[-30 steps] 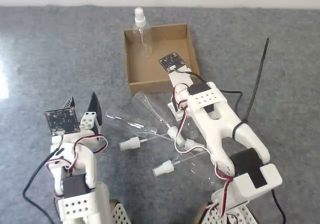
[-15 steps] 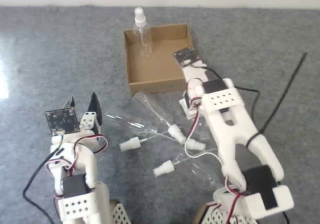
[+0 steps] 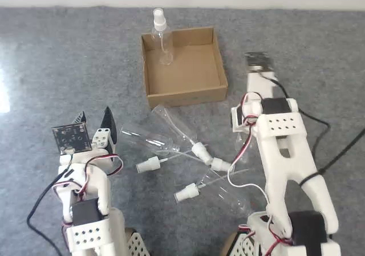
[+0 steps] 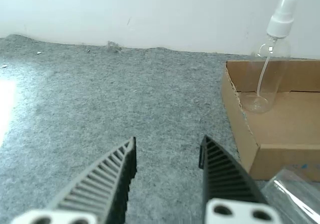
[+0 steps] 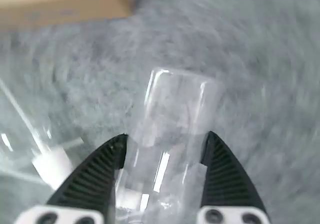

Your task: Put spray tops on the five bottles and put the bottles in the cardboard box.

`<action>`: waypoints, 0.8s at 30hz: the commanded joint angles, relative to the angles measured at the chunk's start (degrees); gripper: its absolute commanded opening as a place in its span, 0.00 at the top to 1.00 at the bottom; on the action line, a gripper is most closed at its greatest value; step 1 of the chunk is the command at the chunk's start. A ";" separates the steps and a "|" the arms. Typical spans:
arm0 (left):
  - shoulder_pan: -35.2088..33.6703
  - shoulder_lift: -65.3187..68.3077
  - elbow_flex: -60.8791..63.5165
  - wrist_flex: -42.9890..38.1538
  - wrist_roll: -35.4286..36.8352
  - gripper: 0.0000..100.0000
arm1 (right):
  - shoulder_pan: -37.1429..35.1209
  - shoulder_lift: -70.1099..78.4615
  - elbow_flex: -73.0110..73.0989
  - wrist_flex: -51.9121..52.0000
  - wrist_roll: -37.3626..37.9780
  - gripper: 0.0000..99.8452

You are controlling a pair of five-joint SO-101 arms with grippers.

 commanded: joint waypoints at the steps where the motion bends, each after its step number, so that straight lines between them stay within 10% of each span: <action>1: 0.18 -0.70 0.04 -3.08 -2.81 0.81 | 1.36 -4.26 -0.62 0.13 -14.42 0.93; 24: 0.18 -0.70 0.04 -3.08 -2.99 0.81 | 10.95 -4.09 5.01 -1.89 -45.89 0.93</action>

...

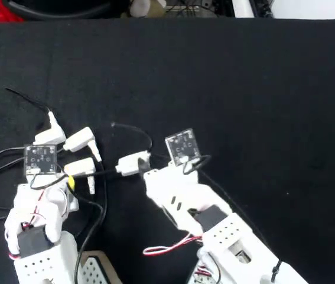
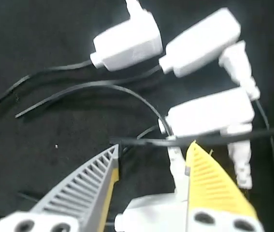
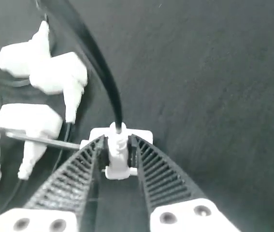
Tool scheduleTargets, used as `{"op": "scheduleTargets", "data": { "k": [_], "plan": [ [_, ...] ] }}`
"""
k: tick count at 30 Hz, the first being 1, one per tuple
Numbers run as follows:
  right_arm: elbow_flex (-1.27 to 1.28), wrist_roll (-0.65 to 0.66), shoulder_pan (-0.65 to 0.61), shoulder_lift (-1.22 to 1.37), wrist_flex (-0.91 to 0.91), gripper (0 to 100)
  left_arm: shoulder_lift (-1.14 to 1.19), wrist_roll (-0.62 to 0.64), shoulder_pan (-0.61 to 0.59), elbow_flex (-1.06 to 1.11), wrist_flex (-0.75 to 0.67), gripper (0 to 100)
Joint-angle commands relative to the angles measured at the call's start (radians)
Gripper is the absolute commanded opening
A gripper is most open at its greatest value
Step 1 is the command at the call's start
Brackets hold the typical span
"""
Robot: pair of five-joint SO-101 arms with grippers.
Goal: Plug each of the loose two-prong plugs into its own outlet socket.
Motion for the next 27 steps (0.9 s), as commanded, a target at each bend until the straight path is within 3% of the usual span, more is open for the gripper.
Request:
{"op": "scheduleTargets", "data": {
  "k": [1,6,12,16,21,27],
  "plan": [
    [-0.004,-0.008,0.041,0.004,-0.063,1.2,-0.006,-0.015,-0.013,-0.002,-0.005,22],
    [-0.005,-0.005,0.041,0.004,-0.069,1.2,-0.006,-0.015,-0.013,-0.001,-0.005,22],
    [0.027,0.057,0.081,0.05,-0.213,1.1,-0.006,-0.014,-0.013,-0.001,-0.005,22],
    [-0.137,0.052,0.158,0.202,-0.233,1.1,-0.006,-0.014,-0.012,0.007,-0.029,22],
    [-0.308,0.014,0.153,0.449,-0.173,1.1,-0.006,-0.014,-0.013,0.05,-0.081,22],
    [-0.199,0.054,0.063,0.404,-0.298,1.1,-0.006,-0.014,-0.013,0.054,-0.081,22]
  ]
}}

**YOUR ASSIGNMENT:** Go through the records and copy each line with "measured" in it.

**YOUR SOLUTION:**
`<action>`: waypoints, 0.8s at 30hz: the commanded joint angles, relative to the angles measured at the chunk's start (degrees); gripper: its absolute commanded opening as a place in its span, 0.00 at the top to 1.00 at the bottom; on the action line, a gripper is most closed at its greatest value; step 1 of the chunk is the command at the chunk's start. A ";" separates the steps and a "|" the arms. Typical spans:
Joint-angle commands relative to the angles measured at the call's start (radians)

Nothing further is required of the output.